Malawi hopes to increase the export value to its economy of oilseed from $79.6 million (2014) to $599 million by 2022, and for horticultural products such as flowers from $7.4 million to $55.5 million.

In many sectors, Mr. Munthali explained, Malawi’s almost entirely rural and agricultural economy was held back by a lack of skills. Oranges grow there, he said, but orange juice is imported because businesses lack the equipment and skills needed to process oranges to supply local markets.

Agronomic and business management training has been offered to help smallholder farmers improve their performance, products and participation in supply chains, Mr. Munthali said.

Forum participants heard from Penny Bamber, senior researcher from the Global Value Chains Center of Duke University in the United States, how the higher up the cocoa value chain you go – from picking the bean to retailing the chocolate – the more specialized the skills needed, but also the extent to which workers experienced “social upgrading” in other ways.

In the extractive commodity sector – which has different characteristics to the agricultural commodity sector, but which deforms and constrains dependent developing countries just as much – creating sustainable jobs and diversifying economic activity often rests on the parallel goal of moving away from exploiting fossil fuel reserves and forming alternative “green” sectors.

Participate and diversify

Tony Addision, the chief economist at the United Nations University World Institute for Development Economics Research, told the forum that understanding how automation and technology will change the extractive industry is key to the future of employment in developing countries which are heavily dependent on the sector.

Innovation can improve the extent to which local workers and businesses participate in and ultimately diversify from the oil, gas and mining activities carried out by multinational enterprises, Mr.

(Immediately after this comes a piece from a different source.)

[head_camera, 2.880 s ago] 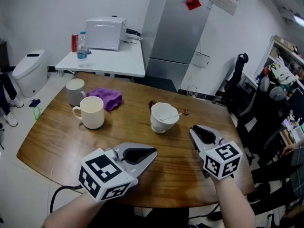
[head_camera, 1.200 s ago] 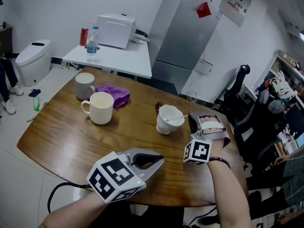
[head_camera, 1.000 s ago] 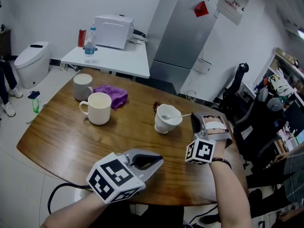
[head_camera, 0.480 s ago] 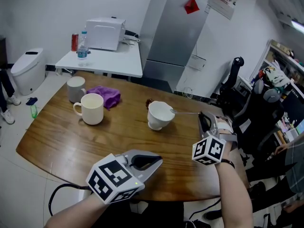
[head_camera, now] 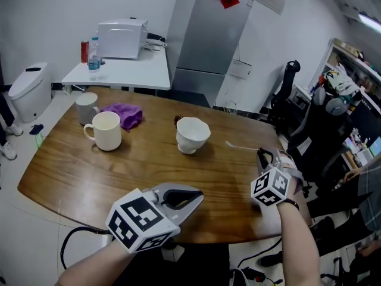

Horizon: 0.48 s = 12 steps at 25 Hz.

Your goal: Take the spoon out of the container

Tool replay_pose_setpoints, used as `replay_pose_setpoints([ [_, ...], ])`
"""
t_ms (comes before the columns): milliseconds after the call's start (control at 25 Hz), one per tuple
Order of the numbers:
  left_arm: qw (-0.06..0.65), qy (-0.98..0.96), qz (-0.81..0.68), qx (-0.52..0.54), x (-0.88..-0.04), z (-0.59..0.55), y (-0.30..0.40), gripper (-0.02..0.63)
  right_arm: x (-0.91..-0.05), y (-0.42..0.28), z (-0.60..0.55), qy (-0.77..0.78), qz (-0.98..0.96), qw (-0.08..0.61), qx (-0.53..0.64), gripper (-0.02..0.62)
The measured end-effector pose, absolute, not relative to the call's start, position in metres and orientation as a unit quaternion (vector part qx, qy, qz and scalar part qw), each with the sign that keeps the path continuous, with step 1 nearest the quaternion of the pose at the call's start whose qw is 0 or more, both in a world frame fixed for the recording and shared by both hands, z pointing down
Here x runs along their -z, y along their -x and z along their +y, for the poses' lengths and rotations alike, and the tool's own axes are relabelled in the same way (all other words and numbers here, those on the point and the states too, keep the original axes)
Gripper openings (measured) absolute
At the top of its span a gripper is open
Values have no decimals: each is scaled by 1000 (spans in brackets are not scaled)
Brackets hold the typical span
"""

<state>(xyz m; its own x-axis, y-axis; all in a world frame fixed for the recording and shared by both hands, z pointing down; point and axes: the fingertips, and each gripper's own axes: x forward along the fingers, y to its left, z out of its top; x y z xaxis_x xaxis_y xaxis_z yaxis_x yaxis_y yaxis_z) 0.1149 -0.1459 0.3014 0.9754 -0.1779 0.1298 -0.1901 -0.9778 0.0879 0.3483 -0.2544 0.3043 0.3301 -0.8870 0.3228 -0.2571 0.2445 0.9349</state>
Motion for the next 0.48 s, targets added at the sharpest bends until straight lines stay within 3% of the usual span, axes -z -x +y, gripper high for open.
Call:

Addison said.

UNCTAD economic affairs officer Rachid Amui said that a high number of direct jobs was often created by a big new oil, gas or mining project but this effect declined over time.

In Mongolia, for example, he said that the Oyu Tolgoi gold and copper mine had created 148,000 jobs at the start of its life in 2010 but this had since dwindled to between 3,000 and 4,000. This points to the need for skills development across and beyond the lifecycles of such projects.

Big mines and oil wells can also create indirect jobs in the wider economy, but again an integrated approach to support for skills is required by governments and private sector players if the benefits are to spread and take root throughout an economy, speakers said.